NEURON simulates neuronal membrane currents and membrane potentials. It does not contain the computational machinery necessary to simulate extracellular potentials produced by extracellular stimulation or by currents generated by neuronal activity. It is possible build models that include such interactions, but the user must add the equations that describe them. The task is not trivial, especially if the model's neurons have significant spatial extent, and there are many neurons.

NEURON's IClamp is a computational model of a single electrode current clamp. It can be used to inject current into a single cell at a single location.
camilhamdane
Posts: 8
Joined: Mon Aug 05, 2019 7:37 am

Re: Current diffusion to nearby sections ?

Post by camilhamdane »

Hey there ted, thank you for your response.

Following what you said, I chose to work with individual clamps for each cell, rather than having extracellular stimulation by a single electrode.

I had another thing in mind, for the similar project, and the grid of ganglion cells I have.
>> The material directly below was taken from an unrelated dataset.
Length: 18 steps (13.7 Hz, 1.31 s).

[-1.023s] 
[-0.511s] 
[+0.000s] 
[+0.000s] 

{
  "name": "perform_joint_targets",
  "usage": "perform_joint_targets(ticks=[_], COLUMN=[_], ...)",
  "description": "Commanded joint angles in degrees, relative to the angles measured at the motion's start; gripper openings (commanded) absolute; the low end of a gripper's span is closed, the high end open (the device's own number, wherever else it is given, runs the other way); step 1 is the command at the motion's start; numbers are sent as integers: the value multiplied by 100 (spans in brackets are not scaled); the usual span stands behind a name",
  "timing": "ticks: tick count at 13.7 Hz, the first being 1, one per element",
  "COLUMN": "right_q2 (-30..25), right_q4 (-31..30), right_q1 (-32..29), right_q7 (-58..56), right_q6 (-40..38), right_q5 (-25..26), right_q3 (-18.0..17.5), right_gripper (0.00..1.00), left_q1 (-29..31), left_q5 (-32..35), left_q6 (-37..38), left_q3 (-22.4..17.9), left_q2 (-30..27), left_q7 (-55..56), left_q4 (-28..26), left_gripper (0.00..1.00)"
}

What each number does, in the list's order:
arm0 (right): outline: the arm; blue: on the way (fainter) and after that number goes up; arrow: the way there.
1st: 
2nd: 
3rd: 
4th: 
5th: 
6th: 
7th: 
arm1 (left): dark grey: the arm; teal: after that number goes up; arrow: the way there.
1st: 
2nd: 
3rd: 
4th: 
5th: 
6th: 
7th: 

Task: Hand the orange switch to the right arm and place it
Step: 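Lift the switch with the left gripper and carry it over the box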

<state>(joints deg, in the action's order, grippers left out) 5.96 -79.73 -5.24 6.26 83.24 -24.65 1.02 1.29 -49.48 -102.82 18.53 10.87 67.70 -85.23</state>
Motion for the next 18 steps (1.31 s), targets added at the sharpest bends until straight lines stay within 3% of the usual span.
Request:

I am currently integrating this grid of NEURON simulated cells in a retina architecture written in NEST, that is, the Bipolar, amacrine and horizontal cells are simulated using the NEST simulator.
I am not sure if you are familiar with this library for Python, but I figured I'd ask :
Is there an easy way to combine NEURON and NEST, that is, connecting a NEURON section to a NEST neuron ? I thought about injecting the incoming voltage from the NEST cell to the NEURON cell using a voltage clamp, but I fear this might not be the most resource-friendly idea...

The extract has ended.